Perhaps there has been an exploitative move by market vendors to jack up prices of their wares. A lot of the price hikes we have seen so far have been artificial. Nevertheless, there has been a real surge in costs incurred by businesses which have to use imported inputs in their production of goods; and in any case, Nigeria depends heavily on imported products and materials, whether they be raw, finished, or anywhere in-between.
The problem Nigeria faces with its foreign exchange is closely connected to the collapse of oil prices on the international commodities market. Nigeria’s economy has oil as its lifeblood, its heart, and its fundamental pillar. And because a huge (I’d say startling) amount of its foreign exchange is gained from its sale of crude oil, its currency’s exchange rate is heavily influenced by the oil price swings.

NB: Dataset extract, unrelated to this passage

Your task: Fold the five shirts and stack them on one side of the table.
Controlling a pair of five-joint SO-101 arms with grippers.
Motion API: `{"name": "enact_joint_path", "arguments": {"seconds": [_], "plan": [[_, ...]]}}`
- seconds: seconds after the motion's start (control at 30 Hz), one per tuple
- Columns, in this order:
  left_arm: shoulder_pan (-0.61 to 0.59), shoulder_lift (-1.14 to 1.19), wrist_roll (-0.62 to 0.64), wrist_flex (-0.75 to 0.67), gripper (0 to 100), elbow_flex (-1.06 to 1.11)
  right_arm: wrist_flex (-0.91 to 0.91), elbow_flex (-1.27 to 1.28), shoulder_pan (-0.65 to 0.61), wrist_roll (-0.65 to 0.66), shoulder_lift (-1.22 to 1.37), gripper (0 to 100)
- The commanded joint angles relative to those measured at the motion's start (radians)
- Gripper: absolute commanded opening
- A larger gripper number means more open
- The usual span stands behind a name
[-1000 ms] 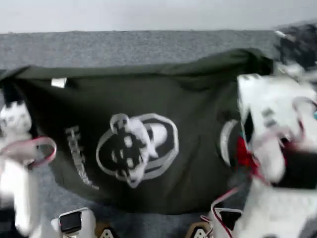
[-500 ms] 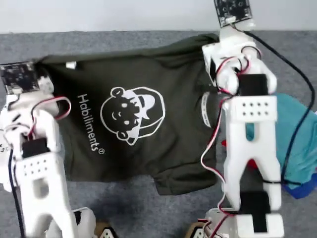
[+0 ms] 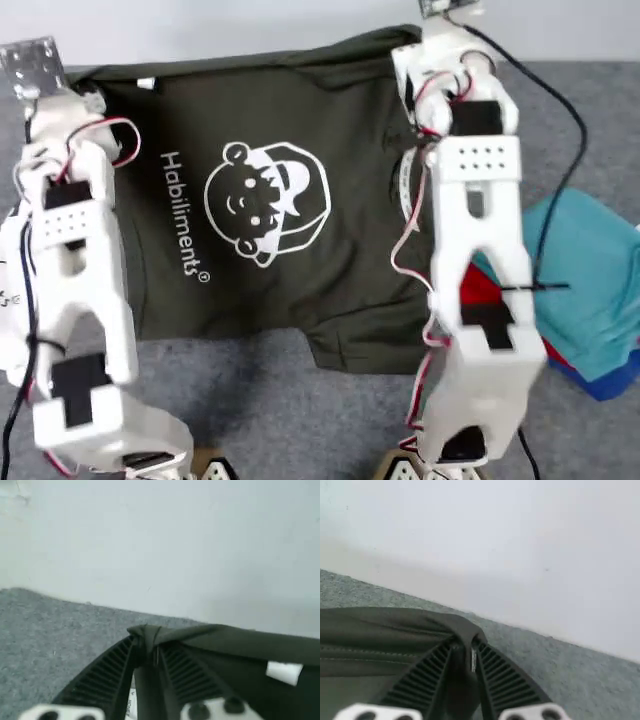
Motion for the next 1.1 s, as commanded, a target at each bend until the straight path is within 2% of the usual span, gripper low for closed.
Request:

If there is a substantial rise in oil price, forex earnings are bolstered, and the value of the naira with respect to the dollar and other major currencies rises; if there is a sustained fall in oil price, forex earnings dwindle. If this continues to be the case, and there is (as always) a great demand for foreign currencies, reserves will eventually be depleted. The result is a fall in the value of the local currency (the naira), as more of it chases other increasingly scarce foreign currencies (the dollar, pound, euro etc.). And it is this second, unpleasant situation that the Nigerian economy has found itself in.
Businesses have found that they have to increase the price of their goods as they try to factor in the added production cost brought about by imported inputs; other, imported finished products, also bear price tags that make the local eyes water. In addition, there is the multiplier effect: as an interconnected economy, price rises as commodities tend to have a ripple effect that touches a variety of seemingly unrelated sectors.

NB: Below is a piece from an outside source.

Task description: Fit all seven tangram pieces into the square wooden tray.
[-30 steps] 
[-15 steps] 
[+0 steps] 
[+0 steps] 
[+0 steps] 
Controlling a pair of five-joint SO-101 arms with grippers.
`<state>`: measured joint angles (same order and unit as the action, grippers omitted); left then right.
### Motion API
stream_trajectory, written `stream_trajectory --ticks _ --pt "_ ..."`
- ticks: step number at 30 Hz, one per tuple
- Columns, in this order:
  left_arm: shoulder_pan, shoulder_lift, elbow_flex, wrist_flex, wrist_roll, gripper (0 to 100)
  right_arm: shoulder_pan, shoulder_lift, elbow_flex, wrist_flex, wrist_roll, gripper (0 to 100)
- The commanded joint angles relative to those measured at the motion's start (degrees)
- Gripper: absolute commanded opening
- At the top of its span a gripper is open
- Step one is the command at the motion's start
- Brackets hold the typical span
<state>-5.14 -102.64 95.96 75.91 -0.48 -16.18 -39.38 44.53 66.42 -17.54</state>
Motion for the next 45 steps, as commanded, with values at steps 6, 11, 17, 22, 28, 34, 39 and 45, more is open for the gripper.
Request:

This is a crisis. We have seen factories close down; students studying abroad having to abruptly suspend or terminate their programs; banks being unable to meet forex obligations to their customers; and yes, the tortuous expense of patronizing sellers of high-priced goods (whether the prices are fair or merely exploitative).

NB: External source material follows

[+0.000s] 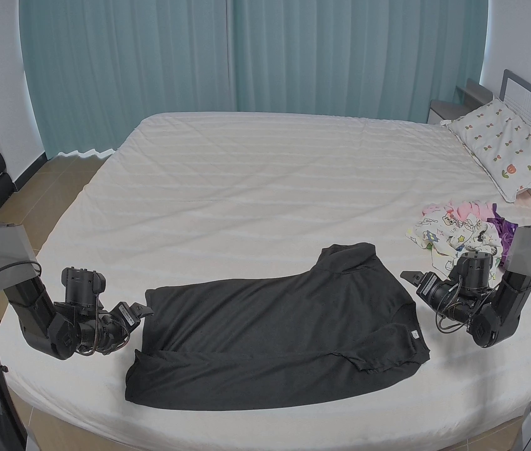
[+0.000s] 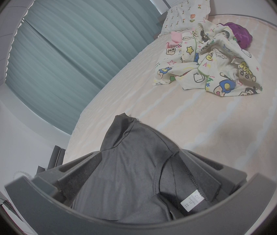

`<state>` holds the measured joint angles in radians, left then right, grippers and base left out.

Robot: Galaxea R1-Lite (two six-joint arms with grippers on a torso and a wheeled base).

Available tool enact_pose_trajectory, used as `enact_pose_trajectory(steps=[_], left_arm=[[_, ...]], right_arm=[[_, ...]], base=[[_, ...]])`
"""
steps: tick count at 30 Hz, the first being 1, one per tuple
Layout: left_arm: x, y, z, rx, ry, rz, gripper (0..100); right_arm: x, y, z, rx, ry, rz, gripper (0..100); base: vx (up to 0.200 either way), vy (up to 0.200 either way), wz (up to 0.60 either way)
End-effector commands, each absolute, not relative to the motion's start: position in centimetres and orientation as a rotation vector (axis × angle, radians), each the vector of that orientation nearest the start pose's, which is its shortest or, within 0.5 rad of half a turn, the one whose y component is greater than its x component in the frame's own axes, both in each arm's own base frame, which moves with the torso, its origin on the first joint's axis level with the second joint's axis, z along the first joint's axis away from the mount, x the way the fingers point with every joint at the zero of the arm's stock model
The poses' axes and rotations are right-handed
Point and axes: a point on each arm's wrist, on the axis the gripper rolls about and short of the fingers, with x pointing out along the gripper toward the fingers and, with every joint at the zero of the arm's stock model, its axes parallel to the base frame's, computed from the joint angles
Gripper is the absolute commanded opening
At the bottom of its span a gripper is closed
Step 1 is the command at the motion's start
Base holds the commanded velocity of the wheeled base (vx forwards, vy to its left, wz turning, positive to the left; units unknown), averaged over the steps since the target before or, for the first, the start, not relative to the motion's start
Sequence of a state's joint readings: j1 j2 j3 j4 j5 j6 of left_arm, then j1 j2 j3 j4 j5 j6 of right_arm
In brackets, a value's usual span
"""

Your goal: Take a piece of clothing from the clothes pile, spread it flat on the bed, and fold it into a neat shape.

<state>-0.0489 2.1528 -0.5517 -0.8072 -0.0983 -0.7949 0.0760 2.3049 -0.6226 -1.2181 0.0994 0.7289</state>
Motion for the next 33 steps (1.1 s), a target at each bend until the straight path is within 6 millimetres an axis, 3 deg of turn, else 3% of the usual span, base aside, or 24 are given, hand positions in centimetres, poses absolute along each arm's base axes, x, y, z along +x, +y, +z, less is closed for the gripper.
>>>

The government sees this as a grave problem- and rightly so. The naira has taken an absolute battering on the markets; as the oil price crashed, the CBN had intervened in November 2014 by devaluing the currency against the dollar by 8%, from ₦155 to ₦168. As at the 24th of March 2016, the official exchange rate stood at ₦199 to $1. And that’s the official exchange rate.
The widening of the gap between the official and parallel market rates of exchange hints at the fact that government has tried in recent times to control rates (at the black market, a dollar is currently exchanged for as high as ₦320). It has restricted withdrawals of forex in the effort to save the relatively little that exists in the vaults of the CBN. While it tries to save the naira, it has inflicted harsh wounds on the economy, as businesses now struggle to get by with limited purchasing power.
Another option for the government is to let the currency float, or find its level on the international markets. This entails the lightening of restrictions on the buying and selling of foreign currencies. The problem with this, however, is that it may lead to even more severe price hikes, possibly to proportions which may fuel political unrest or a possible uprising against the government- a condition which the Nigerian government is keen to avoid.